» **TASK**:
Retype each line below precisely.

Segment Open

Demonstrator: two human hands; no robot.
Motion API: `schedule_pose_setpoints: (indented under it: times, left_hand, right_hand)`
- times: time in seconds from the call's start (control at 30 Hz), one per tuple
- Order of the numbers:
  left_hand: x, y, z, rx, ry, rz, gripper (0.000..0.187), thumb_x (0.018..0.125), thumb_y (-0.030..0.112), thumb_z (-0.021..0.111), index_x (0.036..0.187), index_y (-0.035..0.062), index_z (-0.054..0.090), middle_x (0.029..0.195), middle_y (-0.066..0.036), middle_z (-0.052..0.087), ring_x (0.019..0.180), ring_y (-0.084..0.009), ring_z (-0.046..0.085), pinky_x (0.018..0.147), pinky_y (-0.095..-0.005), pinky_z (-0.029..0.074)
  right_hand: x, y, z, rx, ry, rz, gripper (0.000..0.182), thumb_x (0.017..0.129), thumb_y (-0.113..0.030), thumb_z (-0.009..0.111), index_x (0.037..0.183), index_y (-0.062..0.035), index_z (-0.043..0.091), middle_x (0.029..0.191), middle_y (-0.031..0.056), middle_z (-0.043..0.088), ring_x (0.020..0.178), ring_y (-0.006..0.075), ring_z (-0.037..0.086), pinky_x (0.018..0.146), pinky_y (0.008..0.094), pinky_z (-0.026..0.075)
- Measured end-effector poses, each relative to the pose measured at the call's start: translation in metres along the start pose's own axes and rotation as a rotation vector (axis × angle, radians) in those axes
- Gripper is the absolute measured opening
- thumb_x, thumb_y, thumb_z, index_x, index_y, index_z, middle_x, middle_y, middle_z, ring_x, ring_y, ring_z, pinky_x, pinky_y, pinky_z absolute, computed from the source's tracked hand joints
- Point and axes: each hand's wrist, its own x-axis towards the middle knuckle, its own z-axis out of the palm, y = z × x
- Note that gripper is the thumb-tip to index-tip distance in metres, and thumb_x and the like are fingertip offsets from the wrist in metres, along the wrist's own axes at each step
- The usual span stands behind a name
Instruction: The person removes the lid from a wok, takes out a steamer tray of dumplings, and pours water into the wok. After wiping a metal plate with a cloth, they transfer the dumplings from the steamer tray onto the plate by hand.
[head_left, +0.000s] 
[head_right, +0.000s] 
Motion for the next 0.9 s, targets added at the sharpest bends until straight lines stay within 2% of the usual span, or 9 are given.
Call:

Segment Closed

» **EXERCISE OUTPUT**:
Demonstrator: two human hands; no robot.
Motion API: `schedule_pose_setpoints: (indented under it: times, left_hand, right_hand)`
- times: time in seconds from the call's start (control at 30 Hz), one per tuple
- Order of the numbers:
  left_hand: x, y, z, rx, ry, rz, gripper (0.000..0.187), thumb_x (0.018..0.125), thumb_y (-0.030..0.112), thumb_z (-0.021..0.111), index_x (0.036..0.187), index_y (-0.035..0.062), index_z (-0.054..0.090), middle_x (0.029..0.195), middle_y (-0.066..0.036), middle_z (-0.052..0.087), ring_x (0.019..0.180), ring_y (-0.084..0.009), ring_z (-0.046..0.085), pinky_x (0.018..0.147), pinky_y (-0.095..-0.005), pinky_z (-0.029..0.074)
  right_hand: x, y, z, rx, ry, rz, gripper (0.000..0.182), thumb_x (0.017..0.129), thumb_y (-0.113..0.030), thumb_z (-0.009..0.111), index_x (0.037..0.183), index_y (-0.062..0.035), index_z (-0.043..0.091), middle_x (0.029..0.191), middle_y (-0.031..0.056), middle_z (-0.043..0.088), ring_x (0.020..0.178), ring_y (-0.006..0.075), ring_z (-0.037..0.086), pinky_x (0.018..0.146), pinky_y (0.008..0.094), pinky_z (-0.026..0.075)
- Measured end-effector poses, each relative to the pose measured at the call's start: translation in metres along the start pose's own axes and rotation as a rotation vector (axis × angle, radians) in those axes
- Gripper is the absolute measured opening
- thumb_x, thumb_y, thumb_z, index_x, index_y, index_z, middle_x, middle_y, middle_z, ring_x, ring_y, ring_z, pinky_x, pinky_y, pinky_z absolute, computed from the source's tracked hand joints
- Point and axes: each hand's wrist, its own x-axis towards the middle knuckle, its own z-axis out of the palm, y = z × x
- Note that gripper is the thumb-tip to index-tip distance in metres, and thumb_x and the like are fingertip offsets from the wrist in metres, along the wrist's own axes at each step
- The usual span stands behind a name
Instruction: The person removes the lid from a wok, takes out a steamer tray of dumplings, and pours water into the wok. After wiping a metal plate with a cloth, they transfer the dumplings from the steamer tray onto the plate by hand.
[head_left, +0.000s] 
[head_right, +0.000s] 
Motion for the next 0.9 s, targets added at the sharpest bends until straight lines stay within 2% of the usual span, or 9 are given.
Call:

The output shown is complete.